Renew Europe leader Dacian Cioloș said the EU had shown “unprecedented solidarity” in reaching a “historic deal” at the summit.

But Greens co-leader Phillipe Lamberts attacked the four countries - Austria, Denmark, the Netherlands and Sweden - who called for cuts to the budget.

He said, “The Frugal 4 are misers. For them the EU is a money pot for which their countries pay too much into. But they should explain to their public how much they have benefited from the EU.”

“They are cynics and want to keep the cake without paying a fair price. They want to reduce the EU to a money pit, a new USSR, but they are poisoning their citizens with nationalism. The UK Tories did the same thing and we know where they are today.”

“There are going to be cuts to things like research and public health and we cannot accept that. It is irresponsible at a time of a national pandemic.”

Meanwhile, Council President Charles Michel agreed that the role of Parliament in the upcoming talks on the recovery package “is essential.”
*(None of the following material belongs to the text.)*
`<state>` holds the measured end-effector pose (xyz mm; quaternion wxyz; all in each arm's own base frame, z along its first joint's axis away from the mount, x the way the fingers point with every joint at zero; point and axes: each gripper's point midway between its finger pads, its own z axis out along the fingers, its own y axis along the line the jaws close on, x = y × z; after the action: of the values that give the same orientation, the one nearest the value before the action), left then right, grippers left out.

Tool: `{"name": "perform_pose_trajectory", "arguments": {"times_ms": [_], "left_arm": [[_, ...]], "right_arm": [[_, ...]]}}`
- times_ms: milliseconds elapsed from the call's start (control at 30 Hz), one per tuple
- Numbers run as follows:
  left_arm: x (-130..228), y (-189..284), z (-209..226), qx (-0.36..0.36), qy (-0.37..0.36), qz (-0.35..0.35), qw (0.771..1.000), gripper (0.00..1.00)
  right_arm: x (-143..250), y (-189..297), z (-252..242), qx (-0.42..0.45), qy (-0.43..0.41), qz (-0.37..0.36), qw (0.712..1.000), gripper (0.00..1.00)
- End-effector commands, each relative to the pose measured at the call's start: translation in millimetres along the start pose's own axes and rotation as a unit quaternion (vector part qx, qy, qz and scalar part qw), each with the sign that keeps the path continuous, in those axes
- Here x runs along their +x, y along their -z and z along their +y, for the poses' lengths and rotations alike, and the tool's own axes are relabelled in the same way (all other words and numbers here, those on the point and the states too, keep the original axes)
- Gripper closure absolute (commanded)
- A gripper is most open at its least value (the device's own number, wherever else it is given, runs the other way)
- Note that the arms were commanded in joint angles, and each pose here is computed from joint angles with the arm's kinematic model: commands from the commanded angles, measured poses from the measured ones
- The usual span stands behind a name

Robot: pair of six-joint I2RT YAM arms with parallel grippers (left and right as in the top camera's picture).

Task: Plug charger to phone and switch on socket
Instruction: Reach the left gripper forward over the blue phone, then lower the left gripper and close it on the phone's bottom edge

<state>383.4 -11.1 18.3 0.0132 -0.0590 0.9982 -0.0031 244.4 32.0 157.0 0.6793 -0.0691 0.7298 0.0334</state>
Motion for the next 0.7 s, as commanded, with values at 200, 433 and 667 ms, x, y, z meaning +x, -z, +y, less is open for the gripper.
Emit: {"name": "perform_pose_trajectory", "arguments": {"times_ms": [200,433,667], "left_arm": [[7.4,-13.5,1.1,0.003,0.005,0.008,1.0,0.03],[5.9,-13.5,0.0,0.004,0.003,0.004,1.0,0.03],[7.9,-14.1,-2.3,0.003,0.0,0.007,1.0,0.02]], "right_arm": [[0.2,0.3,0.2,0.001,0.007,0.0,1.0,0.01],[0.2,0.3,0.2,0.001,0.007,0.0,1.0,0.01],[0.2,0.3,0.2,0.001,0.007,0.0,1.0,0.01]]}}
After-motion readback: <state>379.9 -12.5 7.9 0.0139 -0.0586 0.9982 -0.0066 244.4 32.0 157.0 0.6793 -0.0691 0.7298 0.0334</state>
He also agreed that the rule of law was “vital and a fundamental issue which will remain at heart of the debate.”

“There have been 600,000 deaths globally due to the pandemic. It has shaken us and tested us. The post-coronavirus world will have to be different and we will have to be more grounded.”

“This deal is a financial deal, but it is much more than that. It is about the meaning and direction we wish to give to the EU project. We have renewed our EU marriage vows and sent a robust and clear signal to citizens that the EU is present, solid and on its feet.”